Cairdeas Scholarship Fund
Use this link to donate to the Cairdeas Scholarship Fund
Right from the outset, the primary aim of Cairdeas has been to help build capacity for palliative care in countries where it is lacking by providing and assisting with training for health workers. This ranges from a day or week-long course, typically with one of our Indian partners such as Pallium India, through to the 1-year diploma and 3-year degree programmes in palliative care at Makerere University and Mulago Hospital in Kampala with Hospice Africa Uganda.
Unfortunately, many local doctors and nurses, though very keen and able to undertake specialist training in palliative care are unable to do so, for various reasons, including lack of finance.
Cairdeas helps in two ways:
First the expertise within the team means that we can give considerable help and support, including references, to help local doctors apply for international scholarship funding; we have already done this successfully for one doctor who is currently on a scholarship funded PhD course with the University of Edinburgh.
Second, when funds are available we can provide scholarships ourselves; so far we have awarded these to two nurses to enable them to study for the Diploma in Palliative Care at Makerere University and Mulago Hospital.
We want to continue to fund professional development in these ways, and we have set up the Cairdeas Scholarship Fund so that we can expand this aspect of our work.
To donate to our Scholarship Fund go to www.justgiving.com/
cairdeas-scholarships. If you are a UK tax payer then JustGiving will claim GiftAid on our behalf, increasing the value of your donation by 25%.
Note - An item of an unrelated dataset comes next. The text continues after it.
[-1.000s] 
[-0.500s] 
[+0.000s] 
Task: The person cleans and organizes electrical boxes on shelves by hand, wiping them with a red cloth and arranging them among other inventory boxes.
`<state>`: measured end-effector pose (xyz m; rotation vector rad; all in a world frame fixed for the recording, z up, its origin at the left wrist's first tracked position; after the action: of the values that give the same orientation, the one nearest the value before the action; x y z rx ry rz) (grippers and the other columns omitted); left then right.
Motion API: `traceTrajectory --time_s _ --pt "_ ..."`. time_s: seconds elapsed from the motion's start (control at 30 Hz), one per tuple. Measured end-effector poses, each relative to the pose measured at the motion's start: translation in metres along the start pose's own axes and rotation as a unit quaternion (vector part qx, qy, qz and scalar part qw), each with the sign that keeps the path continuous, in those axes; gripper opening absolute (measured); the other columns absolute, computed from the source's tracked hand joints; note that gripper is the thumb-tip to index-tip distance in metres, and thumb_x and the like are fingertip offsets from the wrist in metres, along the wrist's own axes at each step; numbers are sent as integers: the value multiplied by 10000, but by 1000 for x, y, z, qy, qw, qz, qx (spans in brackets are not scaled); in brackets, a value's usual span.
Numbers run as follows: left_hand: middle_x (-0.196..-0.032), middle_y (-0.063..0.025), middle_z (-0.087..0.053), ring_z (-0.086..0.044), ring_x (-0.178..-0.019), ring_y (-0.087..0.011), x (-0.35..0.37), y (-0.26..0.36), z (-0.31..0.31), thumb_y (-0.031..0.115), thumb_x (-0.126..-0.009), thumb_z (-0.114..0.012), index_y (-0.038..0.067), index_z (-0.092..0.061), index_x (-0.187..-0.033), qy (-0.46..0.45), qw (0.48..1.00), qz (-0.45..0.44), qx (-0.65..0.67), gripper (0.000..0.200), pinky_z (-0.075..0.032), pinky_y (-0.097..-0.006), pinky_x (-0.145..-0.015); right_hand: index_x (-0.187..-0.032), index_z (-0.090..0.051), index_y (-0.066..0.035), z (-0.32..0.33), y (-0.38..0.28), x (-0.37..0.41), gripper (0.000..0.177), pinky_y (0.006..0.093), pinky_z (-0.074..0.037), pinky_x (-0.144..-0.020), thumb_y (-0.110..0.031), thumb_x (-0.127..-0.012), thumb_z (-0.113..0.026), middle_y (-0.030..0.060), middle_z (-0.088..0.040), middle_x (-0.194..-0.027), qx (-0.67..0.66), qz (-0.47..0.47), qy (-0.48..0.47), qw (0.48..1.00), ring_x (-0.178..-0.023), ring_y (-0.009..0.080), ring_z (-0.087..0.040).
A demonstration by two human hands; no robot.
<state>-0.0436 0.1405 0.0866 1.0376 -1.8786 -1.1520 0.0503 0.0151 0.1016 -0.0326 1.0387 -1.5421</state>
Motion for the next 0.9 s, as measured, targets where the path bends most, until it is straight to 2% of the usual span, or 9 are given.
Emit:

Funding nurse training in palliative care
Lois Semanda and Gertrude Munduru are senior nurses at Mulago Hospital, and link nurses with the Makerere Palliative Care Unit, who are both taking the Diploma course in Palliative Care at Makerere University, sponsored by Cairdeas using funds from our morphine appeal. Part of our aim in Uganda is to build capacity locally and strengthen skills so that Ugandans can take the service forward in Kampala. Both Lois and Gertrude started the course in September 2011 and are studying while also working full time in the hospital. They are now about halfway through their course and our trustee Jane Williams spoke to them about their experience so far.
Gertrude
Gertrude says "Initially I had high hopes of learning many things that I didn’t know about caring for palliative patients and I had some worries about the course. I was worried about how I was going to get the tuition fee, how the programme would run, and how I was going to manage work and studies."
Lois agrees that she had misgivings about the financial implications of starting the course. "I hoped for full sponsorship of the course. Thank God that Cairdeas offered, may God award them abundantly!" Lois was also worried about some of the practicalities. "When I started the course I had a worry of how I will access the computer during my coursework, but thank God that I could access it at the medical school department of palliative care."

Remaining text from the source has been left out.